Results: The IVUS-guided group had a lower rate of 2-year MACE than the control group (13.1% versus 29.3%, p=0.031). The incidence of target lesion revascularization was lower in the IVUS-guided group than in the control group (9.1% versus 24%, p=0.045). However, there were no differences in death and myocardial infarction in the 2 groups. On Cox proportional hazard analysis, distal lesion was the independent predictor of MACE (hazard ratio [HR]: 1.99, confidence interval [CI]: 1.129-2.367; p=0.043); IVUS guidance was independent factor of survival free of MACE (HR: 0.414, CI: 0.129-0.867; p=0.033).
Conclusion: The use of IVUS could reduce MACE in elderly patients undergoing ULMCA intervention.

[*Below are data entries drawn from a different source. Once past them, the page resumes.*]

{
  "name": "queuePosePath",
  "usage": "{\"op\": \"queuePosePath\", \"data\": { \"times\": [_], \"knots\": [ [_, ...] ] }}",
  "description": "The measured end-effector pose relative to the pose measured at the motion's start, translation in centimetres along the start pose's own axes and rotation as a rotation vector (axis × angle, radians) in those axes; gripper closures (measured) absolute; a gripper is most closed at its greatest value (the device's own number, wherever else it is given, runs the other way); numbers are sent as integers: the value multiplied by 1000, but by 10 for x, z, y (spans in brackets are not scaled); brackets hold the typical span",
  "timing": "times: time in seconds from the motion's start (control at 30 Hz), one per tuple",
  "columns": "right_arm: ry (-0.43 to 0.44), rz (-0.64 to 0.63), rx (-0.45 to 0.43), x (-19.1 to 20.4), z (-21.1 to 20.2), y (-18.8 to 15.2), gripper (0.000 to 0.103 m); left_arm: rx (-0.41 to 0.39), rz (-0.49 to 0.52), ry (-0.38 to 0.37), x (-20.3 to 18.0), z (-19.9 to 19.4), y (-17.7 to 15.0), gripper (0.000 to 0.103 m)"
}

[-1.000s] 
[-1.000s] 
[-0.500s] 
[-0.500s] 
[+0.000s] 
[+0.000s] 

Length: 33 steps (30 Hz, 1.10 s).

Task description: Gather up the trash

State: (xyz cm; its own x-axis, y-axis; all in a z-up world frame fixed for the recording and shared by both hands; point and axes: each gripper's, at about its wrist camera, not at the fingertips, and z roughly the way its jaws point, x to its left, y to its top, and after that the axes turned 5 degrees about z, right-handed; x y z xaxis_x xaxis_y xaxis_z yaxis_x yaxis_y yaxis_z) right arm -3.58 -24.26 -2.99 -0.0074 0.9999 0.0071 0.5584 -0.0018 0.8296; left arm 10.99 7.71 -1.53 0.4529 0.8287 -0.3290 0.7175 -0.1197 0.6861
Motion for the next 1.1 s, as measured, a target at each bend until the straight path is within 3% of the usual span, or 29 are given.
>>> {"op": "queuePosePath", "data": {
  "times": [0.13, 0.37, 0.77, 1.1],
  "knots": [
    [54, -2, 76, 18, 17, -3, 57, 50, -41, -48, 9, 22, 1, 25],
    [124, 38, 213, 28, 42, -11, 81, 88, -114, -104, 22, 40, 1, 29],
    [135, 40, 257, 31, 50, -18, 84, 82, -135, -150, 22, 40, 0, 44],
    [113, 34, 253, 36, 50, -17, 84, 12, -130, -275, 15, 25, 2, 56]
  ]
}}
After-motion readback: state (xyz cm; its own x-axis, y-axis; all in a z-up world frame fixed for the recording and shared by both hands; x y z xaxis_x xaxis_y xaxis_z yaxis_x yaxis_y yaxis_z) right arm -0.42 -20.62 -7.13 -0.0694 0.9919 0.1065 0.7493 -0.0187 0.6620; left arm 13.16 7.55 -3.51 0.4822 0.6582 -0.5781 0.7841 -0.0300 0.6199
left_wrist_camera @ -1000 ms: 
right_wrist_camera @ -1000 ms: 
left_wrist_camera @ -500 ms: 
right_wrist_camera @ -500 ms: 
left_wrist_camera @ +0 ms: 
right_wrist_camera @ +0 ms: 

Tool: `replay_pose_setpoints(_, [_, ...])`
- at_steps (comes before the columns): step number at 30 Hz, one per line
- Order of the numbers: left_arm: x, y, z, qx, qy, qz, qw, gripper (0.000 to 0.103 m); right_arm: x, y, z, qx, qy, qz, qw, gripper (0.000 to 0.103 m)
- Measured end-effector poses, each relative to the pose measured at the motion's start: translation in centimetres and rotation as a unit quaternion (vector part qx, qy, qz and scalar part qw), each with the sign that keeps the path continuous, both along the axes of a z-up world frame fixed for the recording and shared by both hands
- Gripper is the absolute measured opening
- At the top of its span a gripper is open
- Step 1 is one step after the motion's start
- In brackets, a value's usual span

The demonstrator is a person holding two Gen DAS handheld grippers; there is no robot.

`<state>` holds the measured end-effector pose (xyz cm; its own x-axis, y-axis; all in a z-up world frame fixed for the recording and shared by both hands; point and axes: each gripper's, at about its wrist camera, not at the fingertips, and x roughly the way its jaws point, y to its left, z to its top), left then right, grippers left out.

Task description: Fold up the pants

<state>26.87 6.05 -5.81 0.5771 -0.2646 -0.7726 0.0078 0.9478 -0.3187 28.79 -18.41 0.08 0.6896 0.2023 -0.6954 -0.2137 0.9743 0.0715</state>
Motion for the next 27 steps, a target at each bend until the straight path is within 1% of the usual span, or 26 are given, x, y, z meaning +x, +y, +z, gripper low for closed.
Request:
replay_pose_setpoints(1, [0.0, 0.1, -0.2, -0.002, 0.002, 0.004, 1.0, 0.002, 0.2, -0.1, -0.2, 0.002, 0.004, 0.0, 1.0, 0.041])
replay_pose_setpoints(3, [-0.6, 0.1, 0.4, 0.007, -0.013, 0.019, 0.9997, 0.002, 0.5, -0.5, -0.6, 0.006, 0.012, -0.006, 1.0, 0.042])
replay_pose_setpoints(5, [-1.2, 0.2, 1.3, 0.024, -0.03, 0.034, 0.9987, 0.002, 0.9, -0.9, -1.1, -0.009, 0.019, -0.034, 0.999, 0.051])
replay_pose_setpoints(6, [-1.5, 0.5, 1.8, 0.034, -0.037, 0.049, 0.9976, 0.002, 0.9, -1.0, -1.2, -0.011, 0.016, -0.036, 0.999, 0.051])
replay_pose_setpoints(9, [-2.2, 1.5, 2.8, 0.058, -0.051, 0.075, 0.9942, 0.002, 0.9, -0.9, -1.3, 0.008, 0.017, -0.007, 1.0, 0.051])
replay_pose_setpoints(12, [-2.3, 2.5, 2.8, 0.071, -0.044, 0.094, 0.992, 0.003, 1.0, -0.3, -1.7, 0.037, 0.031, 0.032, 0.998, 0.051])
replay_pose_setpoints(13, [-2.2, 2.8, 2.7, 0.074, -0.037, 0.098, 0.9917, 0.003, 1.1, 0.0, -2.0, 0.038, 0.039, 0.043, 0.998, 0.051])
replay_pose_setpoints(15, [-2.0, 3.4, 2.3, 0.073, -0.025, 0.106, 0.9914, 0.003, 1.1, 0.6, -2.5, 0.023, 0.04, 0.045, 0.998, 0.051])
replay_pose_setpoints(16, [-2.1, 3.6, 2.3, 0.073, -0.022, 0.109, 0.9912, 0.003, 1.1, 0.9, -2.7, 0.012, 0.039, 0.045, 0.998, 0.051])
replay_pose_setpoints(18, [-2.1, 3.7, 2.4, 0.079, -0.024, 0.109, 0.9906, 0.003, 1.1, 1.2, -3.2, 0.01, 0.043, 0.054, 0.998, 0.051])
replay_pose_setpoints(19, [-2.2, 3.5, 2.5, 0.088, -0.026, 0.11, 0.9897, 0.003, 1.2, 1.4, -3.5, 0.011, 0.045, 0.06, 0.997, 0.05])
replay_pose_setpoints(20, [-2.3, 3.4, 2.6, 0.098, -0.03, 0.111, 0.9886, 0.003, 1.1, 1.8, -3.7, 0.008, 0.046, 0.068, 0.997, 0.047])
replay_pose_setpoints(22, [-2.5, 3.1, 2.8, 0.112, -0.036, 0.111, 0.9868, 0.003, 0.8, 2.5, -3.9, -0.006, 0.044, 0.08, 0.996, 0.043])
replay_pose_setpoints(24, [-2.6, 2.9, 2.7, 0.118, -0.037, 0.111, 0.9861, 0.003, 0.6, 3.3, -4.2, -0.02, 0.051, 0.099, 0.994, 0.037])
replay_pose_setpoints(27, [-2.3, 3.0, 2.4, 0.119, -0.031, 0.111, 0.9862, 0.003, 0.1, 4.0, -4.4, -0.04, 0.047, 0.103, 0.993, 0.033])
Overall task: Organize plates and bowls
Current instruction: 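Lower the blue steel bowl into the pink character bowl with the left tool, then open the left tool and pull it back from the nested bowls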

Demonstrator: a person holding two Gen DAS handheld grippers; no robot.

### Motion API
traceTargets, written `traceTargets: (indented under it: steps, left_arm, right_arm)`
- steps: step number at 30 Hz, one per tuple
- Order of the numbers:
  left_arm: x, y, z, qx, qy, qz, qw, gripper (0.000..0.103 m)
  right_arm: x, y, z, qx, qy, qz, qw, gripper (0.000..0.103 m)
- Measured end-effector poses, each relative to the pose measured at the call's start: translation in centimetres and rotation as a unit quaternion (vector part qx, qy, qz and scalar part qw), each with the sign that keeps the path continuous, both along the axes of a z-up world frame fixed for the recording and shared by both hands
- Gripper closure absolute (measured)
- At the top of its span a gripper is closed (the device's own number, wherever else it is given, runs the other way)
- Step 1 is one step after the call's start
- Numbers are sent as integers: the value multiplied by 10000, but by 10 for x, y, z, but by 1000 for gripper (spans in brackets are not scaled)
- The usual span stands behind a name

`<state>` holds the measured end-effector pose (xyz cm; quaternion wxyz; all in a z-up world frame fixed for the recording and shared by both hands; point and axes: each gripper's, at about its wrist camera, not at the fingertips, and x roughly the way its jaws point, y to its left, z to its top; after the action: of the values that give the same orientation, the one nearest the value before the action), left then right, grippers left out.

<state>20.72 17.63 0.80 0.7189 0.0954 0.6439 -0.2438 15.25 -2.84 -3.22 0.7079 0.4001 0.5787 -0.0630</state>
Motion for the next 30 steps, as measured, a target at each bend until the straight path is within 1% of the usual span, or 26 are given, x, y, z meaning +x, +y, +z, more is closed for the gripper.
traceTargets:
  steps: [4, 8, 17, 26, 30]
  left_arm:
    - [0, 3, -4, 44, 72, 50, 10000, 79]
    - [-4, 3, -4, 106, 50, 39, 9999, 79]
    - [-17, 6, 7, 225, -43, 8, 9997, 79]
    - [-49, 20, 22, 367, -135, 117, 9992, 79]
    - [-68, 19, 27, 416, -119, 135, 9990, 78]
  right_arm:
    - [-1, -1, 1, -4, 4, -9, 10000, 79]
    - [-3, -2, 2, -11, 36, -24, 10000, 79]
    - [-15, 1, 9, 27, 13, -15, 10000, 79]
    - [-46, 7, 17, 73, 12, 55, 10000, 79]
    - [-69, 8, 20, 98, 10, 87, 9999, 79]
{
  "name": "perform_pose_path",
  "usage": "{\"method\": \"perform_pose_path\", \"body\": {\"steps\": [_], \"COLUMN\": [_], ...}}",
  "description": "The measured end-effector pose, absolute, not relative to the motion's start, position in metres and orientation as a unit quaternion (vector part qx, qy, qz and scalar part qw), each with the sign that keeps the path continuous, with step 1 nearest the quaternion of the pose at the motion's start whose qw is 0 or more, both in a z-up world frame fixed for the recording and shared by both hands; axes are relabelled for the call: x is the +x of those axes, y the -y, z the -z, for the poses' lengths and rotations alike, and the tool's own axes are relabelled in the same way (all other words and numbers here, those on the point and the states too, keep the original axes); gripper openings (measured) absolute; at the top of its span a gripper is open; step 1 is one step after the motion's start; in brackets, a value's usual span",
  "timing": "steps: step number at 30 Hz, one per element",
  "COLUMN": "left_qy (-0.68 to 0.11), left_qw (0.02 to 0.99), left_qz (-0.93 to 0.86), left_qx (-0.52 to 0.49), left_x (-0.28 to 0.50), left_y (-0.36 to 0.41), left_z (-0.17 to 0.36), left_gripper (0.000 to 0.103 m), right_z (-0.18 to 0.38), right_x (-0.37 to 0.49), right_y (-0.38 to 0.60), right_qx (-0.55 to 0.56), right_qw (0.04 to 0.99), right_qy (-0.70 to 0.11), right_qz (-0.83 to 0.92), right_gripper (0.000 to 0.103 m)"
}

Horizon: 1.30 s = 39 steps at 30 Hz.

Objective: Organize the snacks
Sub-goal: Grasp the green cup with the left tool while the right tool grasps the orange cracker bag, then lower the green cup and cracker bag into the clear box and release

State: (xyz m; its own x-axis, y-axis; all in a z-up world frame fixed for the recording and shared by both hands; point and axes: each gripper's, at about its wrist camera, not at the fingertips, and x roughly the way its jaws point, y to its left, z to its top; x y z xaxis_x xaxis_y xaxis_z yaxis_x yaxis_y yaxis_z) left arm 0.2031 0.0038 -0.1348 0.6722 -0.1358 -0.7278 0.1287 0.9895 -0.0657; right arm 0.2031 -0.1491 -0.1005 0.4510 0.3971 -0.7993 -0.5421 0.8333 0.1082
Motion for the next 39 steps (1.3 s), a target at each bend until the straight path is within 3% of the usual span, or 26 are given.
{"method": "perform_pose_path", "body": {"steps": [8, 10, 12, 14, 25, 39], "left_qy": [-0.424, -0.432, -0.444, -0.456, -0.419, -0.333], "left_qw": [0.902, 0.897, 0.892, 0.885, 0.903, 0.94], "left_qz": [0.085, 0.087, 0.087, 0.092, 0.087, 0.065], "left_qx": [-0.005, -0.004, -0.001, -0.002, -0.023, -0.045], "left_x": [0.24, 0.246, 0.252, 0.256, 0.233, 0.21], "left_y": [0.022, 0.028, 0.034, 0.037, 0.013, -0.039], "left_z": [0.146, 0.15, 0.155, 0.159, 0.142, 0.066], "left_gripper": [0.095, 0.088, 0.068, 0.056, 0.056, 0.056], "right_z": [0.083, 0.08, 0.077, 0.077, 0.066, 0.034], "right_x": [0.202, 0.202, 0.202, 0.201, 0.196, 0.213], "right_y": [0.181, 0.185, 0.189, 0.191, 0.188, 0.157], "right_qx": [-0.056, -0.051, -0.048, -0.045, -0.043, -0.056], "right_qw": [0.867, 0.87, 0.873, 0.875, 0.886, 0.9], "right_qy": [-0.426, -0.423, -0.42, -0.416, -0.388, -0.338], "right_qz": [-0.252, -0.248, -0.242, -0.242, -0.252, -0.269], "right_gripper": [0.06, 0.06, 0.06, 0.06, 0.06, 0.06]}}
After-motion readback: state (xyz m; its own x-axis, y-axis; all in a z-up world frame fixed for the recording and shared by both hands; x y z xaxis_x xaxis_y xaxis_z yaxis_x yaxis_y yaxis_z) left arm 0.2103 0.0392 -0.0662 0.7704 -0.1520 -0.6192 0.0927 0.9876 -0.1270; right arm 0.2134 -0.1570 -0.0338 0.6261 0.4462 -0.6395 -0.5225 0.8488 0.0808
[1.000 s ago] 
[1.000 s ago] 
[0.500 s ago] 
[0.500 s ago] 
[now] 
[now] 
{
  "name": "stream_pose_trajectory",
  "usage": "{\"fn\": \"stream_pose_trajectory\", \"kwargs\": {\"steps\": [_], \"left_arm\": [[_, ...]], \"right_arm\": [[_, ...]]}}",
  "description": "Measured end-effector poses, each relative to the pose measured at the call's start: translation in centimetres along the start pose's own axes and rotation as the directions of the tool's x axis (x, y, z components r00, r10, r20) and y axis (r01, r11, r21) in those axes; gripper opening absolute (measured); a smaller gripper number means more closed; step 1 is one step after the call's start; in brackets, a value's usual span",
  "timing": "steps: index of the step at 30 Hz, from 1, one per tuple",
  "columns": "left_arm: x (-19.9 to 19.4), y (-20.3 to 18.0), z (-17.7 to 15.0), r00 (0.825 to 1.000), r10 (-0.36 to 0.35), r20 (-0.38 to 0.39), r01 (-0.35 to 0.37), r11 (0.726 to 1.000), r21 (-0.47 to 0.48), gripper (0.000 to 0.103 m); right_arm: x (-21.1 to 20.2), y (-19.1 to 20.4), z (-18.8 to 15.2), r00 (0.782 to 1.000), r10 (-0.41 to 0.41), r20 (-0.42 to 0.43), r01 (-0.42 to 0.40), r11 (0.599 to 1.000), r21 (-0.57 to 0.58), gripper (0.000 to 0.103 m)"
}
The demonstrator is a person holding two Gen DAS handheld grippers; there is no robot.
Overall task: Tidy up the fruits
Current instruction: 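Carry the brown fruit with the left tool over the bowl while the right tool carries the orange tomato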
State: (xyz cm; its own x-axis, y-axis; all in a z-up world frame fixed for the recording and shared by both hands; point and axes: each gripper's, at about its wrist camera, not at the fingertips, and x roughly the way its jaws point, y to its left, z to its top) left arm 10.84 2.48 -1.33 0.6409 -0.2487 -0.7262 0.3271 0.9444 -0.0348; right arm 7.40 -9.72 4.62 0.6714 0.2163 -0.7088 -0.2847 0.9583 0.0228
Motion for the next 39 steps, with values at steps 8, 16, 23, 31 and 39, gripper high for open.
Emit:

Intravascular ultrasound (IVUS) may help to evaluate the target lesion and ensure adequate stent expansion during percutaneous intervention. A meta-analysis1 reviewed 5 studies and showed that there were no difference in death, non-fatal myocardial infarction (MI), and major adverse cardiac events (MACE) between IVUS-guided percutaneous coronary intervention (PCI) and angiography-guided PCI using bare-metal stents, other studies,2-5 showed that IVUS use could reduce adverse clinical events compared with angiography guidance. Intravascular ultrasound use may have more benefit in left main (LM) PCI using drug-eluting stent. A recently published study5 demonstrated that survival free of MACE at 3 years was higher in the IVUS group, and the incidence of stent thrombosis was lower in the IVUS group. However, the recent studies did not focus on the elderly, which are a sector of the population that is increasing in China. The elderly patients with unprotected left main coronary artery (ULMCA) generally have multi vessel disease and several risk factors. Due to the influence of culture and faith, these patients would choose PCI rather than coronary artery bypass graft in China. Does IVUS provide clinical benefit for these elderly patients? There are no controlled randomized trials to answer this question. Thus, the purpose of the present study is to investigate whether the IVUS-guided PCI is superior to the angiography-guided PCI during the long-term clinical follow-up in the elderly patients with ULMCA.
Methods
Study population
Between October 2009 and September 2012, in Qinhuangdao First hospital, Hebei Province, China, 123 consecutive elderly patients (age >70) with ULMCA were randomized to the IVUS group (61 patients) or the control group (62 patients). Patients in the IVUS group underwent intervention with IVUS guidance and patients in the control group underwent intervention with routine angiography guidance. Unprotected left main coronary artery was defined5 as at least 50% stenosis by visual assessment in the LM vessel without bypass grafts to the left anterior descending artery or left circumflex artery. Exclusion criteria were severe left ventricular dysfunction (ejection fraction <30%), cardiogenic shock, acute myocardial infarction, carcinoma.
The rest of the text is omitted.